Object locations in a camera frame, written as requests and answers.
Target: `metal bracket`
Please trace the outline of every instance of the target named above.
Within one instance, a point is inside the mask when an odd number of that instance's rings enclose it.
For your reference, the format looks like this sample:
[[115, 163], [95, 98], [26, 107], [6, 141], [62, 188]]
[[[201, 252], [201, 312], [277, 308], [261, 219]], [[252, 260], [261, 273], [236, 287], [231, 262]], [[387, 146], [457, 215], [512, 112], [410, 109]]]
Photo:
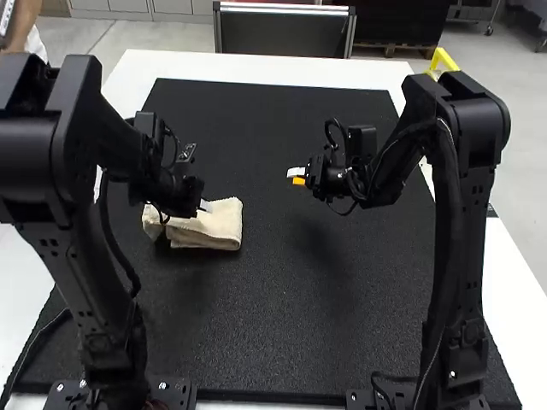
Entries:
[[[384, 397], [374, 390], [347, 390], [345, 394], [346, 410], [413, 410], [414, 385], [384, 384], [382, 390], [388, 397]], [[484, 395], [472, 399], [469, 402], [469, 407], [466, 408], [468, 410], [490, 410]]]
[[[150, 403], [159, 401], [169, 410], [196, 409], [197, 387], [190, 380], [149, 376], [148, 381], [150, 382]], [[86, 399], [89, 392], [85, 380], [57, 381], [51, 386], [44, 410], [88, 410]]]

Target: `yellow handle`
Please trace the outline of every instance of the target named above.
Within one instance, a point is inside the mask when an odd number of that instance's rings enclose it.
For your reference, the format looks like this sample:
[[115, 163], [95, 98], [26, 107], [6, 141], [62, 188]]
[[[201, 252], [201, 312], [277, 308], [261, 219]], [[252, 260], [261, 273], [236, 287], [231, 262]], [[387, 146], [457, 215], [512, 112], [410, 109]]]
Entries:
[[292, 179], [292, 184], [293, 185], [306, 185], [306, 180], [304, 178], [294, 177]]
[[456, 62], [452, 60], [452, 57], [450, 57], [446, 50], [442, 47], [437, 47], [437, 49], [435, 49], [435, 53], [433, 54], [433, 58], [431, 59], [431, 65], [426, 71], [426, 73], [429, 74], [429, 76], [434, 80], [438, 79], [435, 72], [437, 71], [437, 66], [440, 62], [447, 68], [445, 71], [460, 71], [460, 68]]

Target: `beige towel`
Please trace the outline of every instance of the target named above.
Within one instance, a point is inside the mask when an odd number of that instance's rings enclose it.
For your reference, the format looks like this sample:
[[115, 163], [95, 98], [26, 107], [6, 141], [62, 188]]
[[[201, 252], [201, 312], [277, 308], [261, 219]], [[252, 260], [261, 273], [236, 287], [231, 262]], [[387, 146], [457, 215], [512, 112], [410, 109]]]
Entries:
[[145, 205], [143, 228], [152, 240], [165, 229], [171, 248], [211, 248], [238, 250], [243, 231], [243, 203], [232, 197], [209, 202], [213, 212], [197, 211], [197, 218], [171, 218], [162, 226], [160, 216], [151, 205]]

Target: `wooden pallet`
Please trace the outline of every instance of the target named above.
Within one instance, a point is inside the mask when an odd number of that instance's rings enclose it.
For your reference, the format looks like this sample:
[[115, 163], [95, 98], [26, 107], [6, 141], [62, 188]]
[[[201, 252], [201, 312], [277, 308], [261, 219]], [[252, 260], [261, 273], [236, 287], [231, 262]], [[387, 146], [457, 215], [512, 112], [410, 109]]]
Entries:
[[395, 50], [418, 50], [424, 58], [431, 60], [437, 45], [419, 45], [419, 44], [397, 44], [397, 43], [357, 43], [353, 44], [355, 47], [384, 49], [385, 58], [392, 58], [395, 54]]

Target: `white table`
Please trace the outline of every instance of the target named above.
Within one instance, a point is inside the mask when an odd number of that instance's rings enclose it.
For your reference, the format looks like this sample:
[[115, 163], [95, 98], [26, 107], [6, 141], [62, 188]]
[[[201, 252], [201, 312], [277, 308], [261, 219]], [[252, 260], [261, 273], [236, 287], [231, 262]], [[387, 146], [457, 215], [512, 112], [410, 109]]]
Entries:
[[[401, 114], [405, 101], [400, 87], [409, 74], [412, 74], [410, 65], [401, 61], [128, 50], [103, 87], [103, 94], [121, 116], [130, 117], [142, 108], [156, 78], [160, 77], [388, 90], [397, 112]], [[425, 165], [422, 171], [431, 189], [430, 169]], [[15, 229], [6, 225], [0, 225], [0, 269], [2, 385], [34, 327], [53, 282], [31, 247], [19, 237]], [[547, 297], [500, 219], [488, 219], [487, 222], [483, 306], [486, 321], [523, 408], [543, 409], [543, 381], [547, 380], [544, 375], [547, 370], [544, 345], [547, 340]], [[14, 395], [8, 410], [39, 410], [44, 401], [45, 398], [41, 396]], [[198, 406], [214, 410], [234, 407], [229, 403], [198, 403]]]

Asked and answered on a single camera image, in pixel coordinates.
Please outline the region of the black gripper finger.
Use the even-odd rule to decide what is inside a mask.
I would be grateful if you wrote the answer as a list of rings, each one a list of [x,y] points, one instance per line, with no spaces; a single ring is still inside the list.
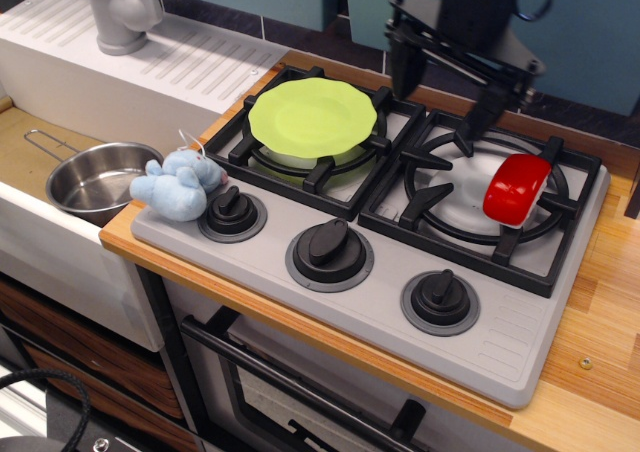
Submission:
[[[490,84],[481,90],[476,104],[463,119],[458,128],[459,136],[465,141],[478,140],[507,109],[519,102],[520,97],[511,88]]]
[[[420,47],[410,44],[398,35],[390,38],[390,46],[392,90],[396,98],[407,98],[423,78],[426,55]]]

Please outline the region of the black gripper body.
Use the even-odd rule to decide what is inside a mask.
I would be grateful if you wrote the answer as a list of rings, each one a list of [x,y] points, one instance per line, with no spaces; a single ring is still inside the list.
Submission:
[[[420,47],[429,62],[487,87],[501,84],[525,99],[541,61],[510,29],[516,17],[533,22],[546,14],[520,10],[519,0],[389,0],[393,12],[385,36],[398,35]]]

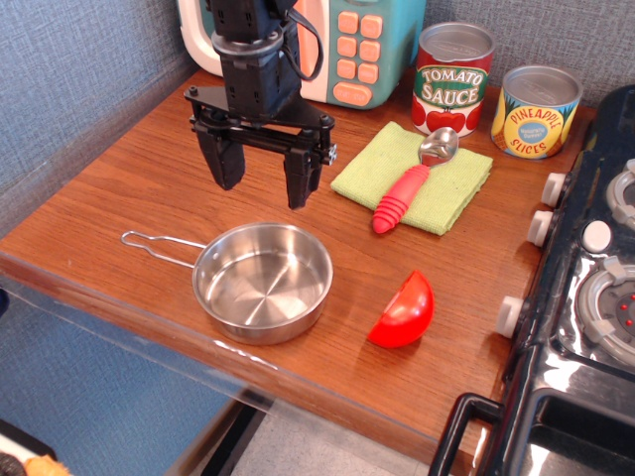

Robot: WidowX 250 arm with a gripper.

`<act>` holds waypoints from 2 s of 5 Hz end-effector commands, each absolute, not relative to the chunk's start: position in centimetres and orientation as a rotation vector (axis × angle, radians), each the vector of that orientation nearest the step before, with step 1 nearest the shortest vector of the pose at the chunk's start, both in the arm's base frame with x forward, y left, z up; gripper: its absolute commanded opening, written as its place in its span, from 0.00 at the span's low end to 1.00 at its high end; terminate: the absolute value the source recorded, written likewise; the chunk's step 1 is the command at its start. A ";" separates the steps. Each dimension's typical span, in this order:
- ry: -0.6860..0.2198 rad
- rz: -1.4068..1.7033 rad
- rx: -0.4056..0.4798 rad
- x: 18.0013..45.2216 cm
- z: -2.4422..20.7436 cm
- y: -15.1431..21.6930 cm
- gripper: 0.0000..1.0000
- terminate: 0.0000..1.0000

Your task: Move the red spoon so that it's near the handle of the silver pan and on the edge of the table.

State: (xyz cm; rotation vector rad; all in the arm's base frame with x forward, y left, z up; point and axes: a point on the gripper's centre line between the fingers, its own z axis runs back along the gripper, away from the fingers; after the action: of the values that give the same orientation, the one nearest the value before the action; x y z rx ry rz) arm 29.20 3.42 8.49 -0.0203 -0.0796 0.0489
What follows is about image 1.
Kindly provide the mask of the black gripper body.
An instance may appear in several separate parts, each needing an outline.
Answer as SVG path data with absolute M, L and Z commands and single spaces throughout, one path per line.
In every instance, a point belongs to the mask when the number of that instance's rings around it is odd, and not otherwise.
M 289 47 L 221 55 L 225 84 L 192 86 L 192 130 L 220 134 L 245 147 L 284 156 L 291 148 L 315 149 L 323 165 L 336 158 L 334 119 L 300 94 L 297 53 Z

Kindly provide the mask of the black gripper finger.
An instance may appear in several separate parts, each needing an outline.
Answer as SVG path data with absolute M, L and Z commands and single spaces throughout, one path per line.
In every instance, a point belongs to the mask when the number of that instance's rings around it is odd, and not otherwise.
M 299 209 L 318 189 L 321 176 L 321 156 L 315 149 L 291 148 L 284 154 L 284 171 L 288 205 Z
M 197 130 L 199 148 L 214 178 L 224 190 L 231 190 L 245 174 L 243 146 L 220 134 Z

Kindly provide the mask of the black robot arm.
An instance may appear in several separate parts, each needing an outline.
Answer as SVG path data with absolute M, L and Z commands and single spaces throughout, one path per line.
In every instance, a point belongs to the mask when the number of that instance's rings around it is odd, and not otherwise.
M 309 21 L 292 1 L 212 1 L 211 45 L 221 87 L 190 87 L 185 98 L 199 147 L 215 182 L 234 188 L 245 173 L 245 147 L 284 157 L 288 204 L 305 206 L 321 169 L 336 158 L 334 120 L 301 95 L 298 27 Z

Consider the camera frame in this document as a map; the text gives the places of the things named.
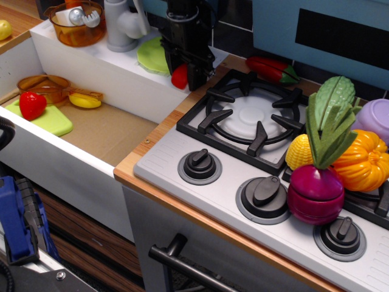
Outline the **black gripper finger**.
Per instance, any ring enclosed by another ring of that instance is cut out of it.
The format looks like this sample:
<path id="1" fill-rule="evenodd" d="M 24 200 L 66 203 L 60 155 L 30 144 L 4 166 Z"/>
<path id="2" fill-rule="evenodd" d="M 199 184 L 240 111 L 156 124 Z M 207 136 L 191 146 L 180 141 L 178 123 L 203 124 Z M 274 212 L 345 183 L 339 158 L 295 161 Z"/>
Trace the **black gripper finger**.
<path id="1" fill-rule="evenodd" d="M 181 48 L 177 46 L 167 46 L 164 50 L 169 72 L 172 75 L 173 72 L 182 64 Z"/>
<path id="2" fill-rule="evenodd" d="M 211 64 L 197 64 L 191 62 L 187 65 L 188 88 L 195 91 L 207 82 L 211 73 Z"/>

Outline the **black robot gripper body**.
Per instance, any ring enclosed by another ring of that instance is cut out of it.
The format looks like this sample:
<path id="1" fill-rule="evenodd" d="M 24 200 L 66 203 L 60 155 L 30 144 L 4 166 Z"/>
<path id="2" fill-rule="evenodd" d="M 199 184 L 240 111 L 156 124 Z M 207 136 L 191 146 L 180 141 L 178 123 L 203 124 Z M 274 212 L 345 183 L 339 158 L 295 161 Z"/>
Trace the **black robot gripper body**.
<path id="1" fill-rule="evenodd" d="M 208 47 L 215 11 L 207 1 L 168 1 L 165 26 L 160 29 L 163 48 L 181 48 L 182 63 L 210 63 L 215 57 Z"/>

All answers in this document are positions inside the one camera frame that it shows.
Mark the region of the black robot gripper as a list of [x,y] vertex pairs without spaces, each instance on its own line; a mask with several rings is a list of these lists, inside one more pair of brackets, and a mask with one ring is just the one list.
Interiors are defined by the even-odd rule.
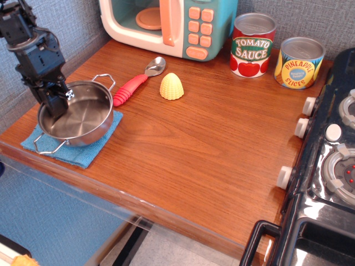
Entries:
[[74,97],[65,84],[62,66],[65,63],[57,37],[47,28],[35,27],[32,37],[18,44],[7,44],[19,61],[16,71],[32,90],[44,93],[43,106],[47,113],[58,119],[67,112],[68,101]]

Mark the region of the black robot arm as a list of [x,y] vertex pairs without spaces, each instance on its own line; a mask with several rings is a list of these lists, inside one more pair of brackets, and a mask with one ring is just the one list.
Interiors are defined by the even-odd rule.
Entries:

^^^^^^^^

— What is required —
How many lines in the records hold the string "just"? Answer with only that number.

— Output for this task —
2